[Your assignment]:
Starting with the first line of the records, write out each line exactly until you have included the line containing "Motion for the".
[Information supplied — start]
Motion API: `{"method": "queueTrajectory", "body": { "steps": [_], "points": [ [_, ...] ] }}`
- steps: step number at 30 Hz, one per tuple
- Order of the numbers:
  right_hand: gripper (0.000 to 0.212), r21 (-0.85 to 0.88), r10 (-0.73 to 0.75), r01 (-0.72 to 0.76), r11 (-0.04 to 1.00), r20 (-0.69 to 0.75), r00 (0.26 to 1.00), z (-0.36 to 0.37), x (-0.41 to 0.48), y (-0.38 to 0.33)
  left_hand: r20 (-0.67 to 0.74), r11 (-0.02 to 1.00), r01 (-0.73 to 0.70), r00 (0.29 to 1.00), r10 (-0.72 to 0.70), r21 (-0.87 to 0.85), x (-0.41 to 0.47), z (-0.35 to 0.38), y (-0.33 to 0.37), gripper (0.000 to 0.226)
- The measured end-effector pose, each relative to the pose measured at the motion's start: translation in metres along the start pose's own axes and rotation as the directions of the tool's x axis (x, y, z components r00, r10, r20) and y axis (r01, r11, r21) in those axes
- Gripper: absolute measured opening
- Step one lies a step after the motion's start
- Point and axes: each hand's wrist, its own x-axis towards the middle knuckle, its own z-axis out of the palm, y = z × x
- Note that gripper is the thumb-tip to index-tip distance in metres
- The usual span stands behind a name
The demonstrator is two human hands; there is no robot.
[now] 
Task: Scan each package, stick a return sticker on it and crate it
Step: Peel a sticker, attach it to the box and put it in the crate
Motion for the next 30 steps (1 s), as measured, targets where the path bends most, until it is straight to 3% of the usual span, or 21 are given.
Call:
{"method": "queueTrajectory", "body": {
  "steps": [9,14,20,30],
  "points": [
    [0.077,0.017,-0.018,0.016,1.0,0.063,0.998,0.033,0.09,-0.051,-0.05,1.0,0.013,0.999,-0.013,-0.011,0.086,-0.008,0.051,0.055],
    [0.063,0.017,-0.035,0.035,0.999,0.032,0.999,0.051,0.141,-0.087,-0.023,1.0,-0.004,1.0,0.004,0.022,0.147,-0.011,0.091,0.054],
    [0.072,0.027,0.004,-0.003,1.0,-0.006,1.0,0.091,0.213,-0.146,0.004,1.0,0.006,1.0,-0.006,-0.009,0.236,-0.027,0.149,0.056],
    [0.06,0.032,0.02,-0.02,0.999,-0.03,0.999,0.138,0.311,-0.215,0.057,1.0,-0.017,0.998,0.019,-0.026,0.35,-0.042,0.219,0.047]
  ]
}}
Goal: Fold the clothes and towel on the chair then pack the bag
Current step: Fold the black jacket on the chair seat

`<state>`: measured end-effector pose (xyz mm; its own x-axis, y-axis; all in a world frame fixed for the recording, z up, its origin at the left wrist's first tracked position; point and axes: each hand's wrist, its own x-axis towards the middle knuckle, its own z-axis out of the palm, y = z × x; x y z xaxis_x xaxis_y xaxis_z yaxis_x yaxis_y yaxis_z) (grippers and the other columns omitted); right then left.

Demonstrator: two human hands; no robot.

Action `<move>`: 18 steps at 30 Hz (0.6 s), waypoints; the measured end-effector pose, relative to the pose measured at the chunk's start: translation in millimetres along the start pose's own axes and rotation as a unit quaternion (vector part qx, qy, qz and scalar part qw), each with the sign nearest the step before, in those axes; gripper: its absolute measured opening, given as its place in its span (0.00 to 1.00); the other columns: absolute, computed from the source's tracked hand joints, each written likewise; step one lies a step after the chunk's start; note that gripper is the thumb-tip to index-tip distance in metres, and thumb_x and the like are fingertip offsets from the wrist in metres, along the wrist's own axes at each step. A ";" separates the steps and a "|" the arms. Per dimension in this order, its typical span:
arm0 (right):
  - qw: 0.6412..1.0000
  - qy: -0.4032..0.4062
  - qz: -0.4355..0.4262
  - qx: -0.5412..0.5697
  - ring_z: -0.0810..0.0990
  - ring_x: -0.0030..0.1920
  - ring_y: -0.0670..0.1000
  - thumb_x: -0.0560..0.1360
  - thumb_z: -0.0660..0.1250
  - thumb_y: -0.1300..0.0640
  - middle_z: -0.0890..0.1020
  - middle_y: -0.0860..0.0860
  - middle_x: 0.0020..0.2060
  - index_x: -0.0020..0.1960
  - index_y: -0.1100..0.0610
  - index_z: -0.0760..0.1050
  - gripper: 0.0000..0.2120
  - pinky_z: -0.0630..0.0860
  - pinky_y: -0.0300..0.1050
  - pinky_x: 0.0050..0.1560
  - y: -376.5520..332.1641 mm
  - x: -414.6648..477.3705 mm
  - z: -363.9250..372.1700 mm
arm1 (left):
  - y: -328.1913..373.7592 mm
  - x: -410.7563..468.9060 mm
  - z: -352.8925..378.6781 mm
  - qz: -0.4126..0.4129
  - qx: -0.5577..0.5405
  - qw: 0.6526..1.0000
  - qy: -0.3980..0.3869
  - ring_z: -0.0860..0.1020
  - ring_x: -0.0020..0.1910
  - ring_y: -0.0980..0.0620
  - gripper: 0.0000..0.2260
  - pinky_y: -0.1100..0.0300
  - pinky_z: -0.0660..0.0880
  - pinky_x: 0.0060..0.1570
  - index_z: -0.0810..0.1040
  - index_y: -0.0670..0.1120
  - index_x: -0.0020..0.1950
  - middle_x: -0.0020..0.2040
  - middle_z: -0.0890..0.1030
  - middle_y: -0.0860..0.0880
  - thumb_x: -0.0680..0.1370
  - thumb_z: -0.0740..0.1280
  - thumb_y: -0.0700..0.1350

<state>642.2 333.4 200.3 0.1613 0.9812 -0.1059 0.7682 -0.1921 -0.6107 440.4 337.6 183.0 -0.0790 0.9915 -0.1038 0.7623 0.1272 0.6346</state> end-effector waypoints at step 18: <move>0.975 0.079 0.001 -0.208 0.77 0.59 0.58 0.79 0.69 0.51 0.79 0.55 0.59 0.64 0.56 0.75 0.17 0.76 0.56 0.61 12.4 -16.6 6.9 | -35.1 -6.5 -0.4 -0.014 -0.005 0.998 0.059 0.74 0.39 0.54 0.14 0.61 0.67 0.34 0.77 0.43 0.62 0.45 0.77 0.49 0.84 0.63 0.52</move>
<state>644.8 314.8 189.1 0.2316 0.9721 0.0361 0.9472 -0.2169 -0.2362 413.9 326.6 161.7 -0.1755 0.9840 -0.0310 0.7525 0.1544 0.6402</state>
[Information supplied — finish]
[Answer box]:
Motion API: `{"method": "queueTrajectory", "body": { "steps": [_], "points": [ [_, ...] ] }}`
- steps: step number at 30 Hz, one per tuple
- Order of the numbers:
  right_hand: gripper (0.000 to 0.212), r21 (-0.85 to 0.88), r10 (-0.73 to 0.75), r01 (-0.72 to 0.76), r11 (-0.04 to 1.00), r20 (-0.69 to 0.75), r00 (0.26 to 1.00), z (-0.36 to 0.37), x (-0.41 to 0.48), y (-0.38 to 0.33)
  left_hand: r20 (-0.67 to 0.74), r11 (-0.02 to 1.00), r01 (-0.73 to 0.70), r00 (0.29 to 1.00), r10 (-0.72 to 0.70), r21 (-0.87 to 0.85), x (-0.41 to 0.47), z (-0.35 to 0.38), y (-0.33 to 0.37), gripper (0.000 to 0.226)
- The measured end-effector pose, each relative to the pose measured at the motion's start: translation in metres along the start pose's own axes and rotation as the directions of the tool's x axis (x, y, z components r00, r10, r20) and y axis (r01, r11, r21) in those axes
- Gripper: absolute measured opening
- Step one lies a step after the motion's start
- Point and axes: each hand's wrist, its own x-axis towards the middle knuckle, its own z-axis out of the palm, y = z × x
- Note that gripper is the thumb-tip to index-tip distance in metres
- The usual span stands behind a name
The demonstrator is two human hands; there is no robot.
[now] 
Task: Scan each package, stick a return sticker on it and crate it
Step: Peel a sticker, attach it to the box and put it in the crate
Motion for the next 30 steps (1 s), as measured, targets where the path bends most, until it is straight to 3% of the usual span, or 21 are given.

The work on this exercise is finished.